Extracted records
----------------

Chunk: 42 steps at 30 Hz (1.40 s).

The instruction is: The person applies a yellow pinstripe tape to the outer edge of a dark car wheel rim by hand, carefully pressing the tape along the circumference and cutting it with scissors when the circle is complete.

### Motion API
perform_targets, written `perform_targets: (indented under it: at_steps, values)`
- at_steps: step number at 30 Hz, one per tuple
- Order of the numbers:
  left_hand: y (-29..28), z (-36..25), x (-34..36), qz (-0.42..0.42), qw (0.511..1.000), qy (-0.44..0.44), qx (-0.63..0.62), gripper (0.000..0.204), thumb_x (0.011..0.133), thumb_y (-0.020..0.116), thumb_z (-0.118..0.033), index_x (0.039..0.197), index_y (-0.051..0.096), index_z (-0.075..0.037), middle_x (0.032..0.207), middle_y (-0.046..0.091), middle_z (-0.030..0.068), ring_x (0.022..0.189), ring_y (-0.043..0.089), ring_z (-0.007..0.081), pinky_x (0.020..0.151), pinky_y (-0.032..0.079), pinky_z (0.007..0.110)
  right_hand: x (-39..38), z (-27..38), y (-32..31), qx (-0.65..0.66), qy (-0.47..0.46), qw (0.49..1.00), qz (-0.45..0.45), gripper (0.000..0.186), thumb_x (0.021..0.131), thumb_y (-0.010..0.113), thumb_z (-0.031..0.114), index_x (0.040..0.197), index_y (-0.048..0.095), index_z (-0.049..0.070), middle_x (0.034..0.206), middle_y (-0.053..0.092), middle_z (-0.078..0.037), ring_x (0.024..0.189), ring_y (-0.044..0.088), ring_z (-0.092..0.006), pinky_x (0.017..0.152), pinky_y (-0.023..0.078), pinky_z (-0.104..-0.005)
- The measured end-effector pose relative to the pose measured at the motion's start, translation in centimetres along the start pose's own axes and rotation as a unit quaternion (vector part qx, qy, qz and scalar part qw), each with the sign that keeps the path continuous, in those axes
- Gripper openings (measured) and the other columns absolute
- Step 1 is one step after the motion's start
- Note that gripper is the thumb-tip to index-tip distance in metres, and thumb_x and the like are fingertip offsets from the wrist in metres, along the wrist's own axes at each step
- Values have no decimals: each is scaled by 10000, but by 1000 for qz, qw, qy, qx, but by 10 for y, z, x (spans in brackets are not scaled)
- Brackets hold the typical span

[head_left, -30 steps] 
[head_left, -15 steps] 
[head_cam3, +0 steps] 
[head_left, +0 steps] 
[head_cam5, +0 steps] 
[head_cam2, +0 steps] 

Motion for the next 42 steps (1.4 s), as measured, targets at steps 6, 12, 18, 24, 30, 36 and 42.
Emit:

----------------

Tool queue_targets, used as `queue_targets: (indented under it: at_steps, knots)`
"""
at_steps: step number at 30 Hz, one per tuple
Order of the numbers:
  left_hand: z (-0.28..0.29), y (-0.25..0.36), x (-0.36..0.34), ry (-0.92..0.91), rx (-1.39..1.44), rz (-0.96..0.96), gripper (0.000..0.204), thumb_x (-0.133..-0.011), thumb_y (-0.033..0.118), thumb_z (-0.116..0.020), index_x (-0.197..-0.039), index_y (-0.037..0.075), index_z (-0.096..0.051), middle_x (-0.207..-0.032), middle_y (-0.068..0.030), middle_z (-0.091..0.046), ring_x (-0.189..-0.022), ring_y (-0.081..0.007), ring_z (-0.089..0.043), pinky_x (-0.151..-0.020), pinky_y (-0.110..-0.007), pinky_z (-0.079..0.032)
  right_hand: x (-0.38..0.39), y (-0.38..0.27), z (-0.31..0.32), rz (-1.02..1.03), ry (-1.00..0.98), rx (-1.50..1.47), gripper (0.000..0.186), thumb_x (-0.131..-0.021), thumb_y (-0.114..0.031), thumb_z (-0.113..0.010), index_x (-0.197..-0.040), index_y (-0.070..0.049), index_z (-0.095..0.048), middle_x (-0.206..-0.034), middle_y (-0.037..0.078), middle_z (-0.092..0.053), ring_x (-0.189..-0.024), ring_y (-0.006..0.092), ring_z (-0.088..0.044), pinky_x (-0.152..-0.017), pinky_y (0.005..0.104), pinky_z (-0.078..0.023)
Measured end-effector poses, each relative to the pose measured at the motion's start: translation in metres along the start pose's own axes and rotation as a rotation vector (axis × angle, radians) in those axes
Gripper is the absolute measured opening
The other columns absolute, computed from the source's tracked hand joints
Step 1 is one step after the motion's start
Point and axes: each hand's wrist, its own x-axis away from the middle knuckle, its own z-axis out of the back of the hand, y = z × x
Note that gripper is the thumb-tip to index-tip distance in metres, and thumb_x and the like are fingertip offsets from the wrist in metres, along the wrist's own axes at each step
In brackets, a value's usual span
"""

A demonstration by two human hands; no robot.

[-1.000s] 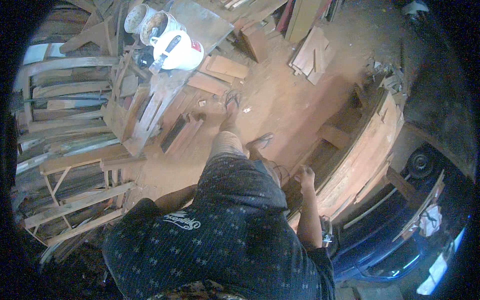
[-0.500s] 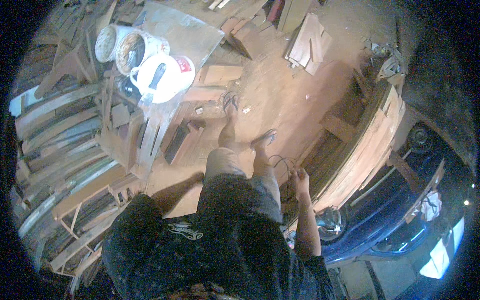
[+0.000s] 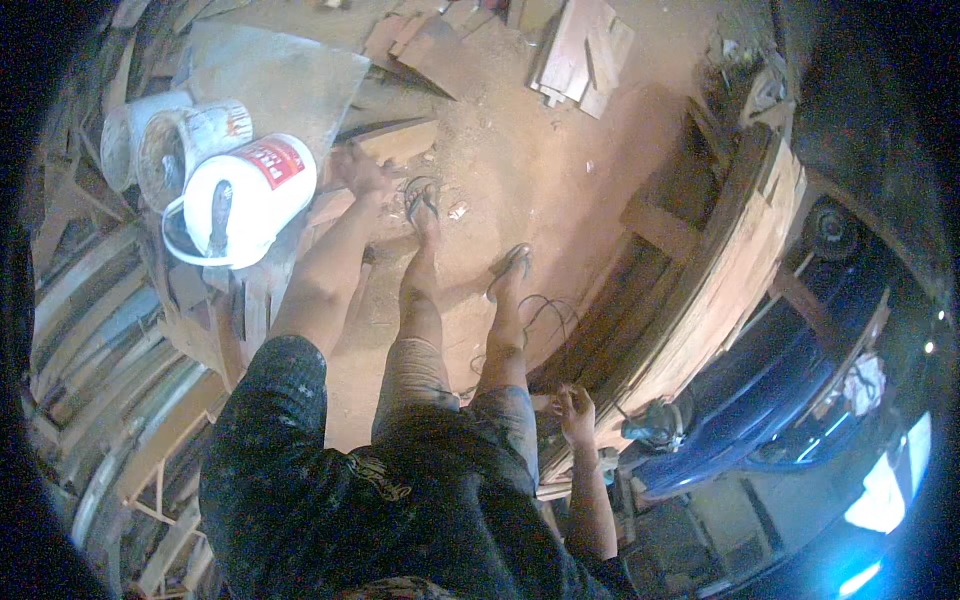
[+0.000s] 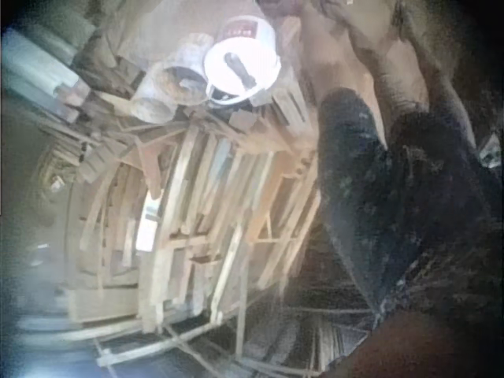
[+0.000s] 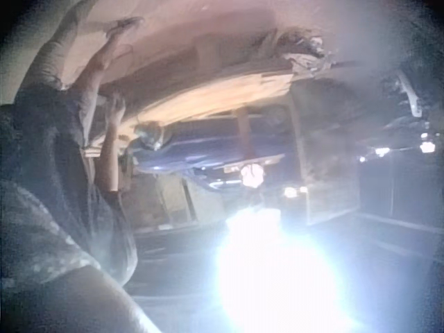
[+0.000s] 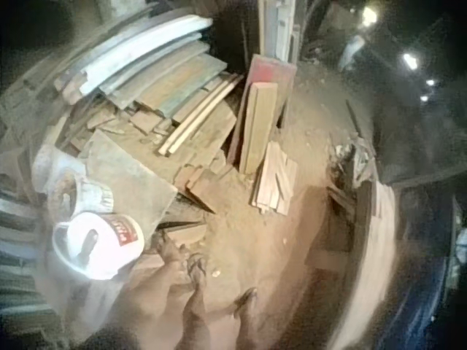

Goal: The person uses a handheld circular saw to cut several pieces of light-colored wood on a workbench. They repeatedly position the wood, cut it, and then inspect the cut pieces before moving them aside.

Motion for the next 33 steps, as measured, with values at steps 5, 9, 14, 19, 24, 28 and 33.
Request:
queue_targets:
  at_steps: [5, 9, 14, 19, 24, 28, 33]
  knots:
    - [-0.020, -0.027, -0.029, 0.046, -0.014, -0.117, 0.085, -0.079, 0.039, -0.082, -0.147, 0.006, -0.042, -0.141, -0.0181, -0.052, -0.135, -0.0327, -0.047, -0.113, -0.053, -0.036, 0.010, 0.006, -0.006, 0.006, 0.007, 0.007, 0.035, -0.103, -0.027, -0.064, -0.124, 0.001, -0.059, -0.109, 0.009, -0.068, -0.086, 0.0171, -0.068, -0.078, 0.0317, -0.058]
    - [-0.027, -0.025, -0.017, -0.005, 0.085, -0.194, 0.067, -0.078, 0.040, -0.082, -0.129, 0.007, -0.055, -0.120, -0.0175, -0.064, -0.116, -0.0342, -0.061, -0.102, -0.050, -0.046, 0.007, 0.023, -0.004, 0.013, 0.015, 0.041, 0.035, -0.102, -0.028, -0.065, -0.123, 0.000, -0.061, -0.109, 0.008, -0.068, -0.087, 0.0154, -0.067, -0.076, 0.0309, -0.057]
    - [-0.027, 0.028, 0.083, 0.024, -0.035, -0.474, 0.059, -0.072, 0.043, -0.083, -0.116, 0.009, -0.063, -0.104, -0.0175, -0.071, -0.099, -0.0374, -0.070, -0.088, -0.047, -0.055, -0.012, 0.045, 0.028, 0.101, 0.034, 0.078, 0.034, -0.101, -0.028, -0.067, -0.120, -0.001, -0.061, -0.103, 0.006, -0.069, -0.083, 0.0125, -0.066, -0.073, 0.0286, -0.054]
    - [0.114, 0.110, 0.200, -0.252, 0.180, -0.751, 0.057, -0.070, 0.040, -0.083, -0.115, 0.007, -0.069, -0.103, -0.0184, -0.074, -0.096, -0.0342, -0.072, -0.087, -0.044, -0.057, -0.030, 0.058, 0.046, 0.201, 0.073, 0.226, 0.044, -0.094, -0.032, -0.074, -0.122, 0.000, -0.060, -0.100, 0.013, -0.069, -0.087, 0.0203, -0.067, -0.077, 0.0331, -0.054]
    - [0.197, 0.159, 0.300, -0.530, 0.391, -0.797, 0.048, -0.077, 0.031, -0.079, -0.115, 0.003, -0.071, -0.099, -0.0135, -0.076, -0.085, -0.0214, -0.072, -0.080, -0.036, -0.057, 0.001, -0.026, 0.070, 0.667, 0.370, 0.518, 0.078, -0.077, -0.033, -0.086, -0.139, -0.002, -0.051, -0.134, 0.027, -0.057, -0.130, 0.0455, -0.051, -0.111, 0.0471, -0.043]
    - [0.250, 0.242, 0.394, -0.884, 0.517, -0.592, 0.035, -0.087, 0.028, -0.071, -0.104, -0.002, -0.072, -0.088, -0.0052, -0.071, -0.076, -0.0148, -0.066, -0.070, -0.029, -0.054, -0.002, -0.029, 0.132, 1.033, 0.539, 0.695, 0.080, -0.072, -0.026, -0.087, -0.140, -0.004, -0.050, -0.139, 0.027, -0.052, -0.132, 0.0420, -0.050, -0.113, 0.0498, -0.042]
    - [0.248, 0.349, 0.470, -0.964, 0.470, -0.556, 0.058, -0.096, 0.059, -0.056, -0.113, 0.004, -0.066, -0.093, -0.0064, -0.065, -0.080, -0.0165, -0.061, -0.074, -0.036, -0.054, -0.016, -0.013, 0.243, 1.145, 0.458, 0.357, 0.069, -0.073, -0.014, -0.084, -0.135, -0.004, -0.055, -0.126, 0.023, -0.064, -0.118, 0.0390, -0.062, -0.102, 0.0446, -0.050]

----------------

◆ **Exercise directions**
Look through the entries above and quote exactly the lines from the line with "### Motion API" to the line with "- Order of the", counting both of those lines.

◆ **Output for this exercise**
### Motion API
perform_targets, written `perform_targets: (indented under it: at_steps, values)`
- at_steps: step number at 30 Hz, one per tuple
- Order of the numbers:

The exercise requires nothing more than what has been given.